Once you have checked each line below for the word "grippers", give the number of lines that have it and nothing further.

═══ PROVIDED DATA

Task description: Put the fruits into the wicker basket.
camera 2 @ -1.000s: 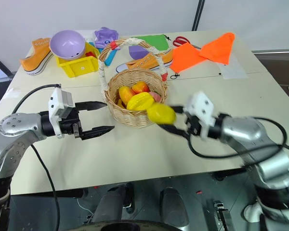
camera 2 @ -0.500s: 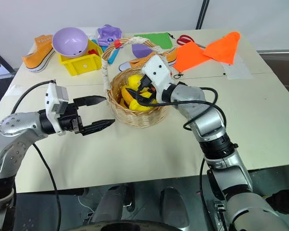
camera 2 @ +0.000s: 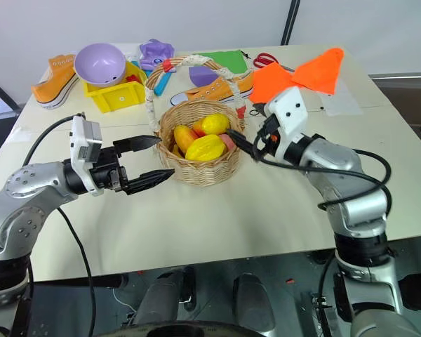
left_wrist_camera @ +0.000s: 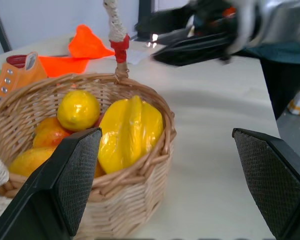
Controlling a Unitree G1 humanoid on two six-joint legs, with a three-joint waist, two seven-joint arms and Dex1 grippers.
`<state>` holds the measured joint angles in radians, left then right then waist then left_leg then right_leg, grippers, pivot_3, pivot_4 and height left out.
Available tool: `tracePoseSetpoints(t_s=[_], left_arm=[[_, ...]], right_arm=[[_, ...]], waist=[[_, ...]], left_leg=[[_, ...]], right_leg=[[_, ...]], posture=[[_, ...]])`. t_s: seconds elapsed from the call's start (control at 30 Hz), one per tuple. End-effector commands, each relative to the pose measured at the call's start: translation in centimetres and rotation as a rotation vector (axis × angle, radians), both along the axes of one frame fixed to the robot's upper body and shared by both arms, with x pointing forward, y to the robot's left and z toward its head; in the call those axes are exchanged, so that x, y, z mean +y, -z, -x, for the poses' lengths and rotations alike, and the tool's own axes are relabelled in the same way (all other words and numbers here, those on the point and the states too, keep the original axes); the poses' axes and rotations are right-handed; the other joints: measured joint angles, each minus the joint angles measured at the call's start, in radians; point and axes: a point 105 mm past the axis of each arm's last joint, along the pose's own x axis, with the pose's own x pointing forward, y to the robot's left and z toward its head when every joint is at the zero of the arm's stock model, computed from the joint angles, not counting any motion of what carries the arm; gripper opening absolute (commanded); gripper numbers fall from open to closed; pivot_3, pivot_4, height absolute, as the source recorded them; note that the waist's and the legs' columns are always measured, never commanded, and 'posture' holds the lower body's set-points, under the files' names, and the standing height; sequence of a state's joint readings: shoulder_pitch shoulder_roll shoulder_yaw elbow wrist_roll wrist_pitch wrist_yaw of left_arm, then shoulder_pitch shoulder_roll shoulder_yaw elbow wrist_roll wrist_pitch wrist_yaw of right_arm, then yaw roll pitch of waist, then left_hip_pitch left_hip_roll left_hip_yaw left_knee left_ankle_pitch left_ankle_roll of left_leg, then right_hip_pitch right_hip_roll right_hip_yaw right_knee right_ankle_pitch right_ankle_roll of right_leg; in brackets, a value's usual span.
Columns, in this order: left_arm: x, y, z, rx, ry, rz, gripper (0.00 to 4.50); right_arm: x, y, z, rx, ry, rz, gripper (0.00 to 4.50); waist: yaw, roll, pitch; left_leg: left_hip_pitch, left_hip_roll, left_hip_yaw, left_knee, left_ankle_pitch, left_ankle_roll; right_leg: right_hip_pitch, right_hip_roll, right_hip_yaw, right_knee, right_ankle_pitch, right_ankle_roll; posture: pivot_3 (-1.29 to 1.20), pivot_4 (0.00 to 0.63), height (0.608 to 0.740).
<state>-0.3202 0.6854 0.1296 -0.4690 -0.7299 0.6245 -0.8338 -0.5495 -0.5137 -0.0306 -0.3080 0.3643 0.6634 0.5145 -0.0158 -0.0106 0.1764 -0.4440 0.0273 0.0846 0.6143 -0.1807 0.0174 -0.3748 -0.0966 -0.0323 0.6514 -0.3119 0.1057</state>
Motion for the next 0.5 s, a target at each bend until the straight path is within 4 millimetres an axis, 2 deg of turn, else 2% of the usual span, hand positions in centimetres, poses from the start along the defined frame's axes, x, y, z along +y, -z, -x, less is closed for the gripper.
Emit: tracePoseSetpoints(t_s=[0.03,0.07,0.17,0.27,0.37,0.43,0.5], left_arm=[[-0.3,-1.0,-0.2,-0.061,-0.006,0.017,4.50],[-0.3,-1.3,-0.4,-0.076,-0.017,0.030,4.50],[-0.6,-1.9,-0.4,-0.107,-0.033,0.060,4.50],[-1.0,-1.7,-0.1,-0.106,-0.032,0.063,4.50],[-1.2,-1.3,0.0,-0.103,-0.030,0.058,4.50],[-1.2,-1.3,-0.1,-0.102,-0.029,0.059,4.50],[-1.3,-1.3,-0.2,-0.100,-0.017,0.061,4.50]], right_arm=[[0.0,-1.2,-2.4,-0.065,0.059,-0.038,4.45],[0.0,-1.1,-3.1,-0.065,0.075,-0.039,4.45],[-0.3,-1.3,-3.9,-0.065,0.091,-0.080,3.64],[-0.6,-1.9,-3.5,-0.079,0.091,-0.110,2.14],[-2.0,-2.6,-2.6,-0.105,0.117,-0.113,0.68],[-3.6,-3.1,-1.8,-0.123,0.155,-0.118,0.68],[-6.6,-3.9,-1.0,-0.150,0.248,-0.124,0.68]], waist=[[0.000,0.000,0.000],[0.000,0.000,0.000],[0.005,0.000,0.000],[0.003,0.000,0.000],[0.006,0.000,0.000],[0.007,0.000,0.000],[0.009,0.000,0.000]], left_leg=[[0.000,0.000,0.000,0.000,0.000,0.000],[0.000,0.000,0.000,0.000,0.000,0.000],[0.000,0.000,0.001,0.000,0.000,0.000],[-0.001,0.000,0.001,0.000,0.000,0.000],[0.000,0.000,0.001,0.000,0.000,0.000],[-0.001,0.000,0.001,0.000,0.000,0.000],[-0.001,-0.001,0.001,0.000,0.000,0.000]], right_leg=[[0.000,0.000,0.000,0.000,0.000,0.000],[0.000,0.000,0.000,0.000,0.000,0.000],[0.000,0.001,-0.001,0.000,0.000,0.000],[0.000,0.001,-0.001,0.000,0.000,0.001],[0.000,0.001,-0.001,0.000,0.000,0.001],[0.000,0.000,-0.001,0.000,0.000,0.001],[0.000,0.000,-0.001,-0.001,0.000,0.001]], posture=[[0.00,0.150,0.740],[0.00,0.150,0.740],[0.00,0.150,0.740],[0.00,0.150,0.740],[0.00,0.150,0.740],[0.00,0.150,0.740],[0.00,0.150,0.740]])
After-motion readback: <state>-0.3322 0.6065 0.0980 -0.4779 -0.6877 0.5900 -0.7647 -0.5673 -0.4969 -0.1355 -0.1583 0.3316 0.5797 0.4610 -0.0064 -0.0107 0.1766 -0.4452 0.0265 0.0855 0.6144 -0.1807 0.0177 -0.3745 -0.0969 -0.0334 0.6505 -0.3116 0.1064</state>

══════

**ANSWER SECTION**
2